一方、フランス国立科学研究センター(Centre national de la recherche scientifique : CNRS)は毎年、 公開されているデータと独自の内部データに基づいた出願特許数を発表している。各特許庁が発表した、年毎のCNRSの優先特許出願数はつぎの表のとおりである。
【CNRSの優先特許出願数】
データソース | 2008 | 2009 | 2010 | 2011 | 2012 | 2013 | 2014 |
CNRS:公開特許–すべての国 | 356 | 454 | 555 | 627 | 680 | 745 | 766 |
CNRS:公開特許–フランス | 229 | 317 | 357 | 446 | 487 | 510 | 538 |
INPI:公開特許-INPI出願 | 207 | 277 | 380 | 383 | 414 | 408 | 409 |
INPI:公開特許–世界主要7機関* | 510 | 548 | 565 | ||||
EPO調査 | 174 |
*7つの特許庁とはフランス国立産業財産庁(Institut National de la Propriété Industrielle:INPI)、ドイツ特許商標庁(Office allemand des brevets et des marques:DPMA)、日本国特許庁(Office des brevets du Japon:JPO)、韓国知財庁(Office coréen de la propriété intellectuelle)、中国国家知財庁(Office d’état de la propriété intellectuelle de la République populaire de Chine:SIPO)、米国特許庁(United States Patent and Trademark Office:USPTO)、世界知的所有権機関(Organisation mondiale de la propriété intellectuelle:OMPI)であり、これに加え、欧州特許庁(Office eruropéen des brevets:OEB)=EPO
データ収集の条件(INPI、CNRS)
産業財産庁(Institut national de la propriété industrielle:INPI)とCNRSのデータはCNRSが出願人となっている公開された特許数を反映している。したがって、公開18ヶ月前に出願された特許の数となる。たとえば、2014年中に公開されたものは2012年7月1日から2013年6月30日までに出願された特許数となる。

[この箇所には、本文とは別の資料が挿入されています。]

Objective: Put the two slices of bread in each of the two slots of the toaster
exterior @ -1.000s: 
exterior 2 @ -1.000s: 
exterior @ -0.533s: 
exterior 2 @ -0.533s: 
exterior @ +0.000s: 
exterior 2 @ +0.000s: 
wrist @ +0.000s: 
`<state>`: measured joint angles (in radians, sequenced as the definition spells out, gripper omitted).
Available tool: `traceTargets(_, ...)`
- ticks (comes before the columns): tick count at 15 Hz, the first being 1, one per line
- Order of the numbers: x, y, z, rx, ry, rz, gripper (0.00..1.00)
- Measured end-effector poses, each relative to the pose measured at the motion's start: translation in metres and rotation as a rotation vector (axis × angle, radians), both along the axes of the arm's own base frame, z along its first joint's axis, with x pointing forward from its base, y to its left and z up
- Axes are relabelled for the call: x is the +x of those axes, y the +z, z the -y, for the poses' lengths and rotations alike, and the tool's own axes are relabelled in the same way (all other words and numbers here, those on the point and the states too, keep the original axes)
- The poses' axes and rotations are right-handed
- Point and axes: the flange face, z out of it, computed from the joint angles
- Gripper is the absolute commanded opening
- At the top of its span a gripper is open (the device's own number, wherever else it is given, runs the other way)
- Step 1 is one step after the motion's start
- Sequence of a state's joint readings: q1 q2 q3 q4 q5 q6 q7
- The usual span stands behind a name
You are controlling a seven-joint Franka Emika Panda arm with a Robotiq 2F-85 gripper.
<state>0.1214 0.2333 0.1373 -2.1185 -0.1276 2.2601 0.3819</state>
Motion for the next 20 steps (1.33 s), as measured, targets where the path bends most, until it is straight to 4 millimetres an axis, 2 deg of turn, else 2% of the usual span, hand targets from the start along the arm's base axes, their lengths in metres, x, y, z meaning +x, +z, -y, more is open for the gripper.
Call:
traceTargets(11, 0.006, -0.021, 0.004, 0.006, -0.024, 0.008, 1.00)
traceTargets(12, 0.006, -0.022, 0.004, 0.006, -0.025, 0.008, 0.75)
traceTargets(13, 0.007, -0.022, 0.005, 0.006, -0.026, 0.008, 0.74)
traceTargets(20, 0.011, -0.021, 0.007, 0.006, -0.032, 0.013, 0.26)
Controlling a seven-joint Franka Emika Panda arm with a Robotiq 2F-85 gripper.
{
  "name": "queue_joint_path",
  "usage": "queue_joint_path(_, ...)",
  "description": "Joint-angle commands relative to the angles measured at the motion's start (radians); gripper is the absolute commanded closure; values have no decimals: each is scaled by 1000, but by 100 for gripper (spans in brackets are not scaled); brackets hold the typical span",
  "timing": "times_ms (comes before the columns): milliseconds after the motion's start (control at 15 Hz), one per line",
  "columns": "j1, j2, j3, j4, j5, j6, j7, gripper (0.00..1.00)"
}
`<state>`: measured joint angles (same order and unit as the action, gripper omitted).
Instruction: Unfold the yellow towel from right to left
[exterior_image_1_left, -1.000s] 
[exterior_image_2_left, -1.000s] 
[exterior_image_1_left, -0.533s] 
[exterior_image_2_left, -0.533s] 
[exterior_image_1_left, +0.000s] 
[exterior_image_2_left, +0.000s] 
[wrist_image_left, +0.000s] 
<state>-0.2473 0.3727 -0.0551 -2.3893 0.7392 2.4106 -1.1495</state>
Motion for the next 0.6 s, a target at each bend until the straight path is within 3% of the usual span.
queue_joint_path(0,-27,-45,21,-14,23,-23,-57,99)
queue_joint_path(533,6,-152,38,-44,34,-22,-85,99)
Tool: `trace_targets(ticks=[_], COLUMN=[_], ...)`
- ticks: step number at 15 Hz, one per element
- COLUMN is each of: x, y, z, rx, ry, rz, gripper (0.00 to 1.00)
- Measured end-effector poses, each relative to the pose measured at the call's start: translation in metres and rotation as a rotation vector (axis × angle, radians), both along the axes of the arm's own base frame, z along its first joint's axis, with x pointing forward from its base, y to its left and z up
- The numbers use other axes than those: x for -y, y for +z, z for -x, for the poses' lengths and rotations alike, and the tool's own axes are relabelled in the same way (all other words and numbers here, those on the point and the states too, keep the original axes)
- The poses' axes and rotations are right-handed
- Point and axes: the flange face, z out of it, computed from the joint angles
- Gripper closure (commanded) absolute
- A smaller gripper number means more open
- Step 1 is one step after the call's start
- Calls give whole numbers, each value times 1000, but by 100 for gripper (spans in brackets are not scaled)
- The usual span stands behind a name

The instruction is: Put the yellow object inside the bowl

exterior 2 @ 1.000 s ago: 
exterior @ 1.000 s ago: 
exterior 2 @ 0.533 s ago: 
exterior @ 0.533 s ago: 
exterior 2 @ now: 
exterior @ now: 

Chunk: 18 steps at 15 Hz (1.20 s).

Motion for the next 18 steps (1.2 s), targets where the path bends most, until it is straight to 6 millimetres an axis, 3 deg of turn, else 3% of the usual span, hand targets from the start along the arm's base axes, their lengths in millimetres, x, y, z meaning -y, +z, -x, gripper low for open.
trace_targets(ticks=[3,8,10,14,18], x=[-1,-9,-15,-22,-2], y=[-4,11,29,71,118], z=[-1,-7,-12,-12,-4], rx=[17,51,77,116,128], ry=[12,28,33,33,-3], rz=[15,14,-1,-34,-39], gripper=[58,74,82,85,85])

特許出願は優先権の根拠となる日付を決定し、その日をもって、特許による保護が可能となる。この出願はINPIに加盟しているフランスの特許庁でもあるいはその他の特許庁でも行うことができるが、この優先権を保護するため、最初に特許を出願するのがどこの国であろうと、ただ一回しか行うことはできない。どの国で出願するかは複数の要素が絡んでくる。つまり、緊急性、出願する機関がもつ知的所有権に関する政策、特定の発明に関連する戦略、共同出願者の国籍、研究が部分的、あるいはすべてが実施されたのがどの国であったかなどである。
特許出願の実際
実際には特許出願は複雑な手続きである。出願者のリストはそのまま知的所有権の共同所有者でなければならない。実際には、共同所有者のうちの誰かが、出願のイニシアティブと責任(または、そのどちらか)をとる。つぎの2つの要素が出願者のリストに影響を及ぼす。

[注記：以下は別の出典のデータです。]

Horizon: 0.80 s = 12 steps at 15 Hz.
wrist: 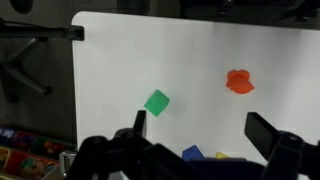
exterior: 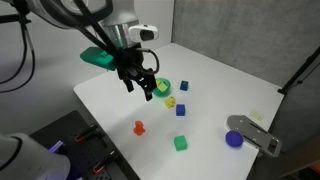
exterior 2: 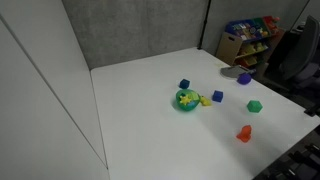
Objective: Put the yellow dog toy in the green bowl.
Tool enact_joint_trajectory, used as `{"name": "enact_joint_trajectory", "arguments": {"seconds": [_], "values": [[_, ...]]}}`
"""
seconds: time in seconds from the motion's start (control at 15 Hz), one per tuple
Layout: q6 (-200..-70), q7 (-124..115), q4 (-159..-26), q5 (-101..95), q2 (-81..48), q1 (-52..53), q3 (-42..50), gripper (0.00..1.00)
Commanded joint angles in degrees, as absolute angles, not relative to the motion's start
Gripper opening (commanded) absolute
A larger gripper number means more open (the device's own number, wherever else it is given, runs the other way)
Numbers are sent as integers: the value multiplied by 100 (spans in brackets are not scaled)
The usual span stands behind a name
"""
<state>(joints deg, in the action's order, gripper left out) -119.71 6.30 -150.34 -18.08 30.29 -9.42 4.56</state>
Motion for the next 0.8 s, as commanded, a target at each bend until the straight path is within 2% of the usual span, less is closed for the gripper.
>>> {"name": "enact_joint_trajectory", "arguments": {"seconds": [0.0, 0.27, 0.73], "values": [[-11951, 610, -15025, -1829, 3031, -892, 499, 100], [-11951, 610, -15025, -1829, 3031, -892, 499, 100], [-12643, 412, -14653, -1684, 2264, -672, 412, 100]]}}
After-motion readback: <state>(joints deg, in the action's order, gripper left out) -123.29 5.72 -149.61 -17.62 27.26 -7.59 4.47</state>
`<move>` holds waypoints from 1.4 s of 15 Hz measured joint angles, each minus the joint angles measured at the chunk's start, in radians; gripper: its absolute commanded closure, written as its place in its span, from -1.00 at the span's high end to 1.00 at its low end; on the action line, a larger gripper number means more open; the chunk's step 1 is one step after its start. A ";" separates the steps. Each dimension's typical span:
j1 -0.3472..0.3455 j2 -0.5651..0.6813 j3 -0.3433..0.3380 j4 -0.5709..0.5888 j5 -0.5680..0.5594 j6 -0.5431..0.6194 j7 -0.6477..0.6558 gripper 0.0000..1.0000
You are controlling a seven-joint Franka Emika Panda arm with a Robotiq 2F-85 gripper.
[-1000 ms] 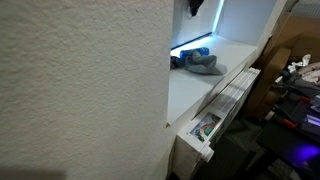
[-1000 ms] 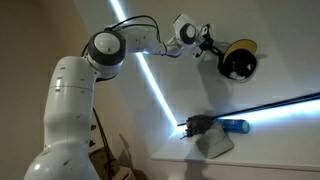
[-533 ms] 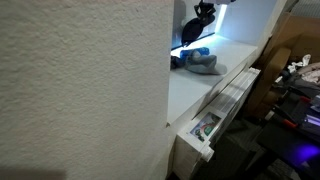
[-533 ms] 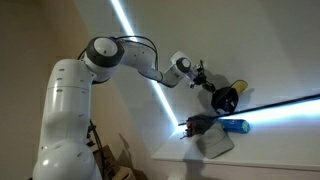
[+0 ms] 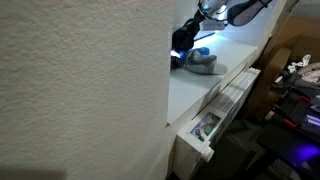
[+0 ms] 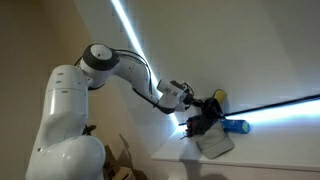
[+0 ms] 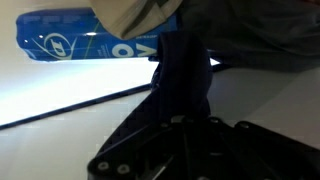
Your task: Move the white hat to the left, put the black hat on top of it, and move the shirt to the right
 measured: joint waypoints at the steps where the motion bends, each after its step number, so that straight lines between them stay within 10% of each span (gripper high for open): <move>1: 0.060 0.002 -0.074 -0.007 -0.088 0.057 0.076 -0.98; 7: 0.343 -0.015 -0.347 -0.030 -0.374 0.167 0.344 -0.98; 11: 0.313 -0.150 -0.206 -0.205 -0.332 0.167 0.202 -0.98; 17: 0.038 -0.404 0.098 -0.573 -0.132 0.330 -0.098 -0.98; 21: 0.001 -0.478 0.109 -0.706 -0.416 0.448 0.096 -0.98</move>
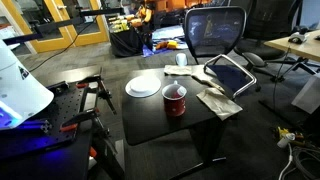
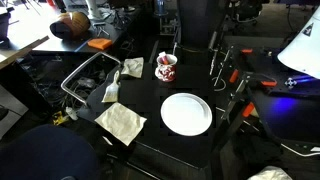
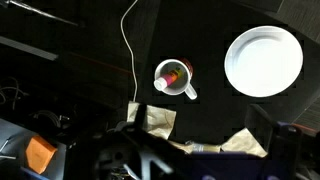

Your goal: Put the glue stick on the table

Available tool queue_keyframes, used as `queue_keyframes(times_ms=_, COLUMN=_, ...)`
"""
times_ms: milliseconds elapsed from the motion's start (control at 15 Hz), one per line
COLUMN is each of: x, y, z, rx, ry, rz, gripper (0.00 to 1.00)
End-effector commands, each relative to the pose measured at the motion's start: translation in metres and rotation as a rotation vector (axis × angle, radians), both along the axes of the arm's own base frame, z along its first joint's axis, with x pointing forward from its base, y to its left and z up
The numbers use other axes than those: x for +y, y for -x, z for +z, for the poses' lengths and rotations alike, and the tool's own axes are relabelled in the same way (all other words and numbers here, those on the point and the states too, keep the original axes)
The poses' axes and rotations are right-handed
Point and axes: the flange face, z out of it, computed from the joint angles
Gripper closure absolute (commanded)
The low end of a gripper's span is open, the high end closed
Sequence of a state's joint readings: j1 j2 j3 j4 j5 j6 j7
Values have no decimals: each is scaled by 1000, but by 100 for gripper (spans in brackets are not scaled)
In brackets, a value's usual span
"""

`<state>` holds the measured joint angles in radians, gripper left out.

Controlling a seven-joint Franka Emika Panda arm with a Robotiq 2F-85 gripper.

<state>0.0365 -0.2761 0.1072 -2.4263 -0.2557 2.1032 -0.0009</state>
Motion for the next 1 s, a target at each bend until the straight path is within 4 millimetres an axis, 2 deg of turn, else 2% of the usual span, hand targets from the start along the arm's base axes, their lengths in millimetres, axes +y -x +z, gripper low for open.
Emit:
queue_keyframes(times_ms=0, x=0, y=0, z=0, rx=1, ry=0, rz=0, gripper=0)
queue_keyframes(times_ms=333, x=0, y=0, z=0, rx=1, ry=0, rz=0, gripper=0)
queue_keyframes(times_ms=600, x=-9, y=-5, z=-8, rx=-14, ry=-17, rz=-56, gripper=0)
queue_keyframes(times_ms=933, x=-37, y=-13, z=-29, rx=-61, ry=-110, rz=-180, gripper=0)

・出願はときとして緊急を要する。なぜならば、公開が差し迫っている場合(学術誌に公刊する、学会でポスター発表する場合、会議での発表など)。共同所有者のうちのひとりが当人だけの名前で出願を行い、その後、他の共同所有者を加える。
・フランスの研究機関(unités mixtes de recherche:UMR)の特殊性と発明過程において、さまざまな形で関与したパートナーとの間のさまざまな合意(発明を行ったサイトでの契約、フレーム合意、混成ユニットの契約、共同研究に関する合意)は権利者が誰であるかを決めるのに時間がかかることもある。時間的要素が決定的となる競争環境において発明を保護する必要性から、特許の出願は最終的な確認が終わる前に行われる。出願後に、法的な権利の共同所有権を確立して、発明者に当然の金銭的な見返りをもたらし、発明や特許の元となった研究に投資をした研究所や機関はその益を得ることになる。
CNRSのデータでは、公表しているデータにおいて、特許出願公開時に共同出願者には名前を連ねない特許もすべて反映している。しかし、特許登録後には共同所有者となっている。共同出願者には名を連ねていないCNRSがもつ特許が占める割合は、2008年から2014年にかけて、10%から25%に増えている。
欧州特許庁(EPO)の調査にみる特殊なケース
EPOが発表する数字はINPIやCNRSが発表する数字と比較することはできない。その理由はつぎのとおりである。

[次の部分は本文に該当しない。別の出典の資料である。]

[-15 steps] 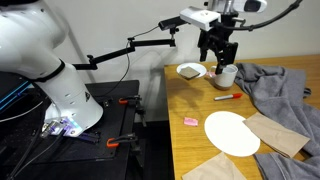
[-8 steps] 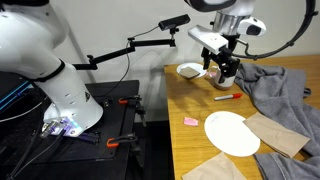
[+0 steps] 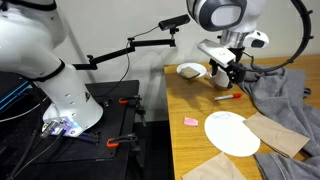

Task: Pick up the marker and put it in the cup

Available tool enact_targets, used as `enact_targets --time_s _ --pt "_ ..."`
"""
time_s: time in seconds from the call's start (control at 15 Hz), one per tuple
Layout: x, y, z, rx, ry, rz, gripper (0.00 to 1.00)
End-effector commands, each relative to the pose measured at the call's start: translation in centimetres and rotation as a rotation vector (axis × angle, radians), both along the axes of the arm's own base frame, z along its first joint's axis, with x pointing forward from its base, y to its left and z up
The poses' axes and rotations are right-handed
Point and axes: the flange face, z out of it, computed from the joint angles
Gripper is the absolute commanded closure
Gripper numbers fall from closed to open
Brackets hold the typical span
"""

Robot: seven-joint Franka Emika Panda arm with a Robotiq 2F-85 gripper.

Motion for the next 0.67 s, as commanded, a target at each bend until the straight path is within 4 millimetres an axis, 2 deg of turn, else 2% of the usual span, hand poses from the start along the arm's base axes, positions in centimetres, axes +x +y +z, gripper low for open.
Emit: enact_targets --time_s 0.0,0.6 --pt "2.0 0.1 -1.3 -0.007 -0.023 -0.021 0.0" --pt "3.8 0.5 -5.2 -0.054 0.008 -0.04 0.0"
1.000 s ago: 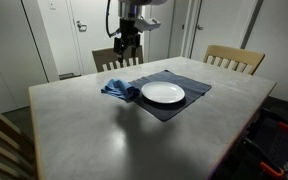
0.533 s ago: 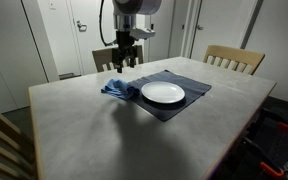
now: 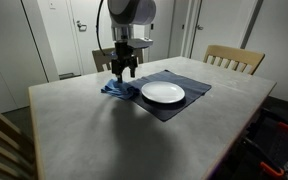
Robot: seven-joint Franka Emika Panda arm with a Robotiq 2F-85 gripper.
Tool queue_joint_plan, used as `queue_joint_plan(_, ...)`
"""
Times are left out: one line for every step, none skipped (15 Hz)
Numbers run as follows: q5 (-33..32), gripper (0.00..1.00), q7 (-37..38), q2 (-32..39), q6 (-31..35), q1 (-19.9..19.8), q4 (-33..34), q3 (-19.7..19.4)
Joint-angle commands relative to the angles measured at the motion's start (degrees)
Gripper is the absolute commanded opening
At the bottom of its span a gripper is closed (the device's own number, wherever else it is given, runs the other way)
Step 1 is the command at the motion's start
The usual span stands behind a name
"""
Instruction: Use the towel to wipe the plate
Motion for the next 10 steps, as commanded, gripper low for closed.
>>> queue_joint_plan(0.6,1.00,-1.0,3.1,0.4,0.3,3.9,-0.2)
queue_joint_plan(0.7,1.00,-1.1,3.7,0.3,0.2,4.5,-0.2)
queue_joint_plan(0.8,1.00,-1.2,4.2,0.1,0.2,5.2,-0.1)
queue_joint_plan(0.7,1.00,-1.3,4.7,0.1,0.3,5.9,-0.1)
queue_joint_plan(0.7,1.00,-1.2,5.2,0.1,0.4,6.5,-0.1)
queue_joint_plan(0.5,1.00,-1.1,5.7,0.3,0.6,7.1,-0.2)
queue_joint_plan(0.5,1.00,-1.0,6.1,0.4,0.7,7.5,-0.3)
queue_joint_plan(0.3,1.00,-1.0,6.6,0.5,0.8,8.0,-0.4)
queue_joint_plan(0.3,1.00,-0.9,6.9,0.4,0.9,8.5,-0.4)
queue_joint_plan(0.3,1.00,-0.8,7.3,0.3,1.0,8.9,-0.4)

・欧州特許庁の数字ではヨーロッパレベルで登録された特許だけでなく、先んじて他の特許庁に登録されたり、ヨーロッパ域内でも他のプロセス(PCT、国内特許)で登録された特許も含んでいる。
・欧州特許庁の数字は筆頭出願者しか勘定に入れない。したがって、CNRSが共同出願者となった特許でも、CNRSの名前が2番目以降に記載されている場合は、CNRSによる発明とは勘定されない。しかし、このような場合でもCNRSの特許への貢献度は他の共同出願者と同じ重みをもつ。欧州特許庁による登録特許数のデータとランキングで、個々の機関がどれほど発明をしているかを検討するには注意が必要である。
発明におけるCNRSの貢献度は常に増加傾向にあり、とりわけ、フランス国内外における特許出願に顕著である。